Paperback ISBN 978-981-18-2081-6
Hardcopy ISBN 978-981-18-2284-1


The present volume collected and fully edited ten articles by Koichi Shinohara that represent his most salient contributions to the studies of East Asian Buddhism. The articles approach the topic of Buddhist practices by examining the stories that are told about them in the Chinese Buddhist canons—stories that bear on different themes and come from diverse genres, such hagiography, sacred geography, vinaya, myths, miracle stories and esoteric rituals. Shinohara especially draws from the works of two prominent Tang Buddhists—Daoxuan 道宣 (596–667) and Daoshi 道世 (?–683) on which Shinohara is indisputably one of the leading experts in the world. Adept at discerning inter-textual relationships and making apparent subtle implications, Shinohara unpacks for us the sources, tension, intentions, and strategies that went into the writing of each text that he examines, imparting us numerous insights that would coalesce into a coherent vision about Chinese Buddhist practices that is successfully contextualized within the intellectual and religious traditions at the time and in relation to specific historical events.


Front matter

Table of Contents

Hualin Series on Buddhist Studies: Preface


1.  Biography and Sacred Place

2.  Monastic Practices: Rules and Stories

    • 2.1.  The Kāṣāya Robe of the Past Buddha Kāśyapa in the Miraculous Instruction Given to the Vinaya Master Daoxuan (596–667)
    • 2.2.  Stories of Miraculous Images and Paying Respect to the Three Jewels: A Discourse on Image Worship in the Seventh-Century China
    • 2.3.  The Moment of Death in Daoxuan’s Vinaya Commentary
    • 2.4.  Writing the Moment of Death in Biographies of Eminent Monks

3.  Esoteric Buddhist Ritual

    • 3.1.  Removal of Sins in Esoteric Buddhist Rituals: A Study of the Da fangdeng Tuoluoni jing
    • 3.2.  The Esoteric Buddhist Ritual of Image Installation
    • 3.3.  The Ritual of the Buddhoṣṇīṣa Vijaya Dhāraṇī Maṇḍala

General Bibliography




From about the middle of the first millennium CE the Buddhist tradition, as it spread across Asia, came to establish itself in China within a cultural area where preserving knowledge of the past in writing was already a well established practice. This encounter has provided us with copious information about the way in which Buddhism worked not only from within the tradition but also from sources transmitted as part of the general Chinese heritage. These incomparably rich materials can only be exploited by scholars prepared to examine them in detail from both inside and outside the tradition with the requisite qualities of erudition and sympathy. In the English-speaking world Kōichi Shinohara has conspicuously led the way in this, setting clear standards for a whole generation of younger scholars to emulate.   ——T. H. Barrett (SOAS University of London)
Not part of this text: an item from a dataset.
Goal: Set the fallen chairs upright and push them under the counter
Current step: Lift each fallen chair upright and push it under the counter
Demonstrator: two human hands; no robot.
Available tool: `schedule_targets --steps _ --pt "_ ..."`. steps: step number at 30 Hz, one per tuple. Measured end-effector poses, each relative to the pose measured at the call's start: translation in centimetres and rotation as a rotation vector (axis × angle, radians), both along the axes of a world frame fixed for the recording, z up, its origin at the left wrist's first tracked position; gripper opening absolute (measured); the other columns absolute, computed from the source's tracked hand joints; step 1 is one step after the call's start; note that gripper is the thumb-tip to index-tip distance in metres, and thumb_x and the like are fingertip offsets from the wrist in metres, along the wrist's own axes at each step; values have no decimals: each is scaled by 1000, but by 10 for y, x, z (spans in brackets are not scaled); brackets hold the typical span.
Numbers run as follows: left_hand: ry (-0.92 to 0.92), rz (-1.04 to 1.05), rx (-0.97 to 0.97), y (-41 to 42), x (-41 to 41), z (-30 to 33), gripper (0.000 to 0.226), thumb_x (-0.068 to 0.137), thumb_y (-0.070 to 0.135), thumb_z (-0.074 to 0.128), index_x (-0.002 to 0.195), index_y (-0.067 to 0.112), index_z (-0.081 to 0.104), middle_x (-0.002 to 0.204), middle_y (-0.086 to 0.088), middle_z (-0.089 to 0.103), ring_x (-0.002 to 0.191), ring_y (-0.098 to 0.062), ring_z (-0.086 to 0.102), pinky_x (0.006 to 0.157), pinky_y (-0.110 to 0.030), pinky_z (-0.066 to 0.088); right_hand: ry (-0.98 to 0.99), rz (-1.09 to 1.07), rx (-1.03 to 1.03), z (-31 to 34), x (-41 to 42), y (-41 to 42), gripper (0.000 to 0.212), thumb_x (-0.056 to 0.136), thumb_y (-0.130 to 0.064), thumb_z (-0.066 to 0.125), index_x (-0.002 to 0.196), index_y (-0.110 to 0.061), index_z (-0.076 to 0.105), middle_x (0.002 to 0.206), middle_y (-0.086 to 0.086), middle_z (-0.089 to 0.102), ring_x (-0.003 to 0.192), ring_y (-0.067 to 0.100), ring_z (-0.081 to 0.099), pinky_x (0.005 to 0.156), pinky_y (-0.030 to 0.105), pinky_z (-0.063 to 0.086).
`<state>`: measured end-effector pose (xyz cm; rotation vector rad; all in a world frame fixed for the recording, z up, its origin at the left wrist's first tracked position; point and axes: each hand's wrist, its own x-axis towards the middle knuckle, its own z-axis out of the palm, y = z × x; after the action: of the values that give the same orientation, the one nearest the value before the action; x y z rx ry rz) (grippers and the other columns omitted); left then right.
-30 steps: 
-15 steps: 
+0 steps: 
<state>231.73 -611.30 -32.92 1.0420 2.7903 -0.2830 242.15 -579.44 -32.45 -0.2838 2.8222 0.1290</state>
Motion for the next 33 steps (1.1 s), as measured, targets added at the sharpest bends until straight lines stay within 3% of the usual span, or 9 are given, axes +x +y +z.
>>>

No-one has done more than Koichi Shinohara to improve our understanding of the nuances and textures of medieval Chinese Buddhism. His close and sensitive readings of primary sources offer a masterclass in textual scholarship. His painstaking unpicking of difficult passages and unending curiosity about their authors and readers are a continuing source of inspiration to all of us.   ——James Benn (McMaster University)

The erudition of Koichi Shinohara is splendidly manifested in this volume of selected papers. Here, he masterfully reveals many sophisticated aspects of medieval Chinese Buddhism. His meticulous textual analysis and careful documentation tell the multiple lives of Buddhist texts, doctrines, rituals, figures, and material culture, which often help us refresh our understanding of medieval Chinese Buddhism. Like many other scholars, I benefit from these papers tremendously in both research and classroom teaching. The significant impact of his scholarship on the field will certainly attract numerous readers for generations to come.   ——Huaiyu Chen (Arizona State University)

Scholars are well acquainted with Koichi Shinohara’s articles in various publication venues, but there is something  special about having them gathered in this collection. One can better appreciate the evolution of his career as he addressed key themes and issues in the study of Chinese religions—from biographies and sacred space to miracle stories and esoteric rituals—all the while grounding his work in the careful reading of a wide range of primary sources. He is known for his work on the All-Gathering Maṇḍala Ceremony—which brought together and synthesized many rituals—and so it is fitting to have his own works brought together. Rather than establish a special bond with a deity by throwing a flower into the maṇḍala, the reader can establish a bond with his ground-breaking scholarship by reading his rich and learned contributions to our field.   ——James Robson (Harvard University)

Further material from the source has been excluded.